Las bacterias que normalmente se encuentran en la ubre de los animales, contaminan
la leche, proliferando y formando ácido láctico. En este medio, las proteínas precipitan,
separándose del suero.
El yogurt resulta de la fermentación de la leche por una flora bacteriana compuesta de
Lactobacillus bulgaricus y Streptococcus thermophilus. Los estreptococos remueven el
oxígeno y los lactobacilos transforman el azúcar lactosa en ácido láctico. Cuando el pH
oscila entre 5 y 6, la leche coagula.
Otras especies bacterianas también pueden fermentar la leche: Lactobacillus
acidophilus, Streptococcus lactis, Bifidobacterium bifidum, etc.

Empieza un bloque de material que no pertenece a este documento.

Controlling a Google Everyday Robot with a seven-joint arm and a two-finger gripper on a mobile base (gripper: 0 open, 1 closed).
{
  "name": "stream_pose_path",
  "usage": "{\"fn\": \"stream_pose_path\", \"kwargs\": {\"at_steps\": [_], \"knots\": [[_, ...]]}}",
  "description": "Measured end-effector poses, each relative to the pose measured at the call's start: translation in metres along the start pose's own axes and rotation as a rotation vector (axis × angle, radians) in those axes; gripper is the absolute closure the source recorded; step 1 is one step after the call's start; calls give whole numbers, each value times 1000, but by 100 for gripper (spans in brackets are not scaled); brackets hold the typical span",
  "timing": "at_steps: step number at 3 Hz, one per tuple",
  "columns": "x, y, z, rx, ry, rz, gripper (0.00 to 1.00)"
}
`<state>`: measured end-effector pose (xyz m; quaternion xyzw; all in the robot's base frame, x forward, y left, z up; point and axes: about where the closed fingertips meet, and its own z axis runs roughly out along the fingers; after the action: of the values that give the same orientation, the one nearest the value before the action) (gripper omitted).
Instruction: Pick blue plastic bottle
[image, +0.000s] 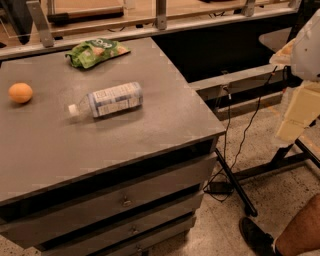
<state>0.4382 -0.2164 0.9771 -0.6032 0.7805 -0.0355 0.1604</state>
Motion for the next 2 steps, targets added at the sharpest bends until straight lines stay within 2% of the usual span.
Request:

Existen diferentes tipos de yogurt y leches fermentadas, todos ellos productos
altamente nutritivos, ricos en proteínas, sales minerales y vitaminas. Las variaciones
descritas en la figura 1 dependen de los aditivos (azúcar, frutas, etc.) y de las
modificaciones de consistencia (cremosa, firme, batido). La mayoría de los productos
que se venden como “leche fermentada” contienen un alto número de microorganismos
vivos (100 millones de bacterias vivas por gramo de yogurt).
Consumidos como probióticos, intentan mantener el equilibrio de la flora intestinal y
prevenir el desarrollo de otros microorganismos.
El yogur es la leche fermentada de mayor consumo y mejor conocida. Su proceso de
fabricación tiene como principal objetivo, desde el punto de vista fisicoquímico,
provocar el descenso del pH de la leche hasta alcanzar condiciones favorables para la
coagulación (Tamine y Robinson, 1991).